Overweight Scots cut their life expectancy by two months for every extra kilogramme of weight they are carrying according to the latest research.
A major study of the genes that underpin longevity has also found that education leads to a longer life, with almost a year added for each year spent studying beyond school. Other key findings are that people who give up smoking, study for longer and are open to new experiences, might expect to live longer.
Scientists at the University of Edinburgh analysed genetic information from more than 600,000 people alongside records of their parents’ lifespan, including 47,000 Scots. Because people share half of their genetic information with each of their parents, the team were able to calculate the impact of various genes on life expectancy.
Lifestyle choices are influenced to a certain extent by our DNA – genes, for example, have been linked to increased alcohol consumption and addiction. The researchers were therefore able to work out which have the greatest influence on lifespan.
They found that cigarette smoking and traits associated with lung cancer had the greatest impact on shortening lifespan.
For example, smoking a packet of cigarettes per day over a lifetime knocks an average of seven years off life expectancy, they calculated.
But smokers who give up can eventually expect to live as long as somebody who has never smoked.
Body fat and other factors linked to diabetes also have a negative influence on life expectancy.
Professor Linda Bauld, Cancer Research UK’s prevention expert, said being overweight means “dying younger”.
She added: “This large study clearly shows that even after taking into account our genetic make-up and other factors that might affect how long we live, being overweight means dying younger.
“People in this study came from countries on three different continents, but the results provide a clear warning for Scotland, where we have some of the highest rates of obesity in the developed world, as well as the highest in the UK.”
Professor Jim Wilson, of the University of Edinburgh’s Usher Institute, said: “The power of big data and genetics allow us to compare the effect of different behaviours and diseases in terms of months and years of life lost or gained, and to distinguish between mere association and causal effect.”

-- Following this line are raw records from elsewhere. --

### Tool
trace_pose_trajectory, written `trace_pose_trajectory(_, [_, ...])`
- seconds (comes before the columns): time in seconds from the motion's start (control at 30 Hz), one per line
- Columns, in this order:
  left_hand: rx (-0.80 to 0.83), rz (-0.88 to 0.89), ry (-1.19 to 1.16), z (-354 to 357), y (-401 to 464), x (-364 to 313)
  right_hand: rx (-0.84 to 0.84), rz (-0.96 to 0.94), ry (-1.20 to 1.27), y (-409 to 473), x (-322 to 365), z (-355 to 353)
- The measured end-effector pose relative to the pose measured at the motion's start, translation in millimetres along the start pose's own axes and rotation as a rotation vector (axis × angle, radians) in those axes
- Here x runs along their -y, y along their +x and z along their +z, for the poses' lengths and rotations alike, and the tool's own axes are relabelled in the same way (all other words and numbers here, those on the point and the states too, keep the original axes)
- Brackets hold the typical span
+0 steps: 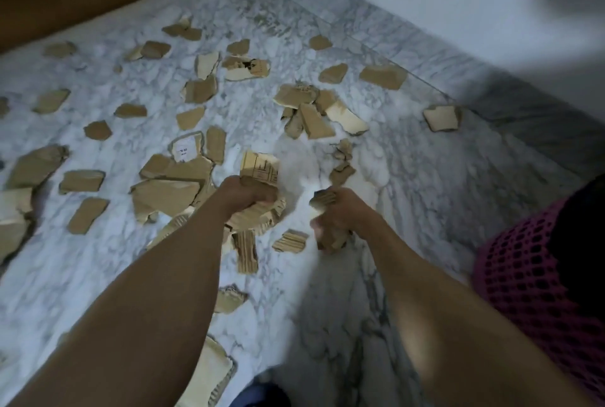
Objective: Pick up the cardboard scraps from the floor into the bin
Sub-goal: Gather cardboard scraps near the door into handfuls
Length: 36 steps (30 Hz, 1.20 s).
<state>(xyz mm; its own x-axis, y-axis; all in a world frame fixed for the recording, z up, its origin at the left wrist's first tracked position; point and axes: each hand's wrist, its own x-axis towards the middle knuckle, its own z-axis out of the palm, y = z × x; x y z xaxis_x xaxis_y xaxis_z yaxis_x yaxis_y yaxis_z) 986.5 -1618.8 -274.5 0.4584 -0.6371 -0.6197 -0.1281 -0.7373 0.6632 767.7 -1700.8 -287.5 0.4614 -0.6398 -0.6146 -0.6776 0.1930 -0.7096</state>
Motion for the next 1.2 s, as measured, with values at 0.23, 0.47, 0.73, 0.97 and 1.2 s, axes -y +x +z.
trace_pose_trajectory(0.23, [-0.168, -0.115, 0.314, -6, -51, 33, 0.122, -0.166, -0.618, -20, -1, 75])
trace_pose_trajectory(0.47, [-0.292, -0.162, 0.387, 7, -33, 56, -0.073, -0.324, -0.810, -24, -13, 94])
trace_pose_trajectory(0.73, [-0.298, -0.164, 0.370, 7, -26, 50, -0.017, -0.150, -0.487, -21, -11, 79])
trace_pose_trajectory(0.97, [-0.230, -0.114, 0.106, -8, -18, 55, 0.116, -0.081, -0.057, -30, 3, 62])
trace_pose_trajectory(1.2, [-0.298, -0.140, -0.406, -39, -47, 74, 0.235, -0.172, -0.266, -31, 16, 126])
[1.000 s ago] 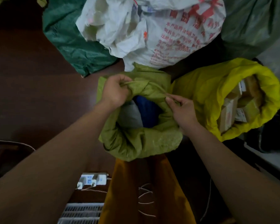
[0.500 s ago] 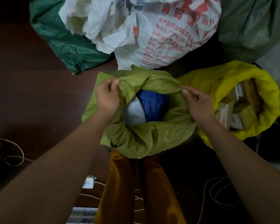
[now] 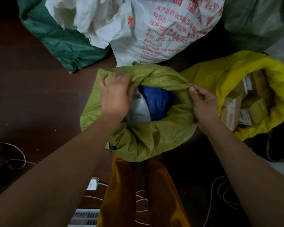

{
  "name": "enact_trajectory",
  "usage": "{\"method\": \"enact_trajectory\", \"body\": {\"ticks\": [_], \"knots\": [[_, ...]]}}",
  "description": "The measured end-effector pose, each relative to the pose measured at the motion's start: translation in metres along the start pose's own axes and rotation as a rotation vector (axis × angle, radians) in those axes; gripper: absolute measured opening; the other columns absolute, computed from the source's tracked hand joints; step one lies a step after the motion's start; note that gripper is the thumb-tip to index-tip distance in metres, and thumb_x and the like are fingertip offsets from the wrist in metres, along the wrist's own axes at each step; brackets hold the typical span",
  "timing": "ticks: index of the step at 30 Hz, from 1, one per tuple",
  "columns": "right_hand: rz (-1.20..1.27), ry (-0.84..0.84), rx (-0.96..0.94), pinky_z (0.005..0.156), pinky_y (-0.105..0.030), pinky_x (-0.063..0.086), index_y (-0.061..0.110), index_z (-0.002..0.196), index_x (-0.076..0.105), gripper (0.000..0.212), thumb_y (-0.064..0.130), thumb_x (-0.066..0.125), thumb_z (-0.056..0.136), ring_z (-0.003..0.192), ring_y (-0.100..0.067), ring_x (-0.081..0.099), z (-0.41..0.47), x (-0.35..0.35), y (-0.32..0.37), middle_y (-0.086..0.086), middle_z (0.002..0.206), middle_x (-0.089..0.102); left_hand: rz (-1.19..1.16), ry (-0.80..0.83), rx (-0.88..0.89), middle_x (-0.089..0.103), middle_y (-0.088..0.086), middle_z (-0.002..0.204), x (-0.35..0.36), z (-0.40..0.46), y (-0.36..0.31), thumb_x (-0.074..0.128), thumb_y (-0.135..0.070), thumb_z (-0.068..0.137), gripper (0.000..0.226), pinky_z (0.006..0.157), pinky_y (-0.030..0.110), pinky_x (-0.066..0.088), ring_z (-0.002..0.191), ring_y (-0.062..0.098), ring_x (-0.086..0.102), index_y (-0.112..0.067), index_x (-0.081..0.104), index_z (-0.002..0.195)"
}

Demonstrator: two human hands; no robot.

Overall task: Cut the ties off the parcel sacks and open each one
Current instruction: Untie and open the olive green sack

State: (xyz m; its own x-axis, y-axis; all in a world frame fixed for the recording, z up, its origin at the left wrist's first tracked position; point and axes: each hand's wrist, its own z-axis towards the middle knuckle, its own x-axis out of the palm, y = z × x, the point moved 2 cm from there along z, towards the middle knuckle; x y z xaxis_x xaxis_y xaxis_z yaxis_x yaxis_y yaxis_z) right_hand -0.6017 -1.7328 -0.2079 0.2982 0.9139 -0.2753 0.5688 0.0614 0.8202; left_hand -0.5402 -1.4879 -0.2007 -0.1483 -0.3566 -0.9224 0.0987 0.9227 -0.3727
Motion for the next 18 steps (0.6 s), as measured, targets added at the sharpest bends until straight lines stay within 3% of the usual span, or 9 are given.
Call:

Data was drawn from 25 separate population studies from Europe, Australia and North America, including the UK Biobank – a major study into the role of genetics and lifestyle in health and disease.
Public health minister Aileen Campbell called on the UK government to ban junk food advertising before the 9pm watershed.
She added: “Tackling obesity is a top priority.
“We continue to engage with the food and drink industry on action to offer healthier choices, including rebalancing promotions and reducing added sugar, to encourage everyone to eat less, eat better and move more.”
The research, published in Nature Communications, was funded by the Medical Research Council.
Shadow health secretary Miles Briggs said: “Scotland’s obesity crisis is a massive public health challenge and this study will add to the pressure on the Scottish Government to set out a range of policies in its forthcoming new obesity strategy that genuinely have a transformative potential to reverse this crisis and promote a healthier diet and lifestyle.”
Labour public health spokesman Colin Smyth said: “This report appears to support Labour’s approach of investing in education and tackling the unacceptable activity gap that exists between the rich and the poor in our country.
“We need to see some credible action to close this gap, or our NHS will simply shoulder an even greater burden for years to come.
“That means stopping the cuts to local budgets and investing in education to give everyone the opportunity to get on in life.
“This research shows a better educated, more active Scotland would be a happier and healthier country – now all we need is a government willing to make the radical choices to make that a reality.”